■ Problem details: Take the line that contains "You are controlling" in the data below and each line after it, through the last, and repeat them unchanged.

■ Data segment:
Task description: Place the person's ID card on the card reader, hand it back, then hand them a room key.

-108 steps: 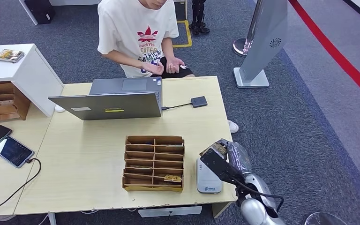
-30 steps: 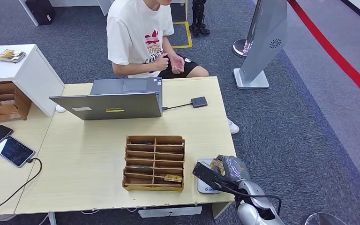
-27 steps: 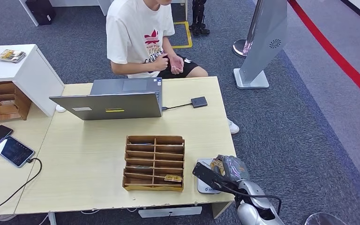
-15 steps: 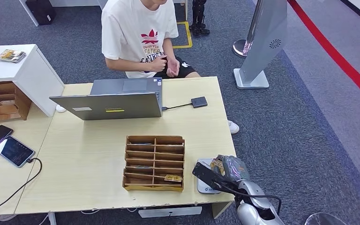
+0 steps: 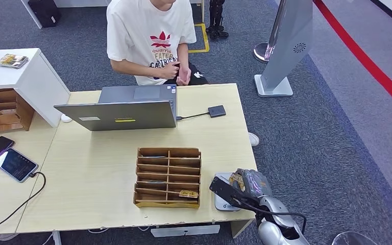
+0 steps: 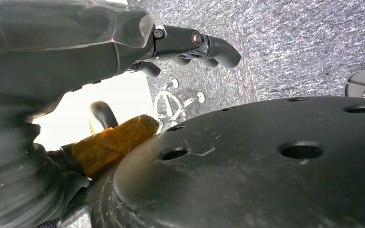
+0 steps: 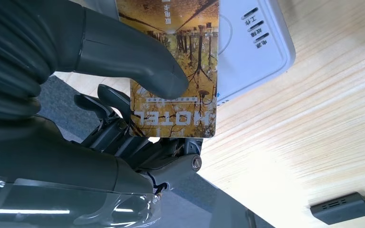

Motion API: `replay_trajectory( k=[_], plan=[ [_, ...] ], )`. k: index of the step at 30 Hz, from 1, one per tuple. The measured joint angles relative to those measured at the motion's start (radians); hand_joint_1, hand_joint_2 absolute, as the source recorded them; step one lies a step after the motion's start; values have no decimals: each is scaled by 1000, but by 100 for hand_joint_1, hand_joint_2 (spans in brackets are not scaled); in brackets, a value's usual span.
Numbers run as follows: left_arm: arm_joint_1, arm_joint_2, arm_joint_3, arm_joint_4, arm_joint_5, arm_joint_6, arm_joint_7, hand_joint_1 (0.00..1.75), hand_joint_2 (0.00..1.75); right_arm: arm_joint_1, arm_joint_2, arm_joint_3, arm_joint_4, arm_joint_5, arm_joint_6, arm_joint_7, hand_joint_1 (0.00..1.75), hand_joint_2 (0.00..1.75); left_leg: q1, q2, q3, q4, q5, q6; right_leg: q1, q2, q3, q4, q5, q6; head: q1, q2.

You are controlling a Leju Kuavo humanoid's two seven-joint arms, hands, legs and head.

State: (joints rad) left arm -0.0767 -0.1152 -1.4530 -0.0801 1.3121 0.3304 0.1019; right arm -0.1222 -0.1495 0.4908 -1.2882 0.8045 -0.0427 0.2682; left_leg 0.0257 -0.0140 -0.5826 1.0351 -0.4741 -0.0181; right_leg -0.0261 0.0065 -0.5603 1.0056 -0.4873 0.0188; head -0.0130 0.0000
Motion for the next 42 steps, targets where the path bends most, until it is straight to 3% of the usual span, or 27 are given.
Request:
replay_trajectory(
  k=[42],
  plan=[
    [0, 0, -1, 0, -1, 1, 0, 0, 175, -1, 0, 0, 0, 0, 2, 0, 175, 175, 0, 0, 1, 0, 0, 0, 0, 0, 1, 0, 0, 0, 0, 0]
  ],
)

■ Exercise solution:
You are controlling a Leju Kuavo humanoid's two seven-joint arms, hands, legs and head.

State: (joints rad) left arm -0.0767 -0.1152 -1.4530 -0.0801 1.3121 0.3304 0.1019; right arm -0.1222 -0.1495 0.4908 -1.2882 0.8045 -0.0427 0.2682; left_leg 0.0257 -0.0140 -0.5826 1.0351 -0.4741 -0.0181; right_leg -0.0261 0.0065 -0.5603 1.0056 -0.4873 0.0188; head -0.0130 0.0000
Motion for the next 42 steps, targets where the path bends most, until it is straight to 3% of the usual span, or 27 are given.
Request:
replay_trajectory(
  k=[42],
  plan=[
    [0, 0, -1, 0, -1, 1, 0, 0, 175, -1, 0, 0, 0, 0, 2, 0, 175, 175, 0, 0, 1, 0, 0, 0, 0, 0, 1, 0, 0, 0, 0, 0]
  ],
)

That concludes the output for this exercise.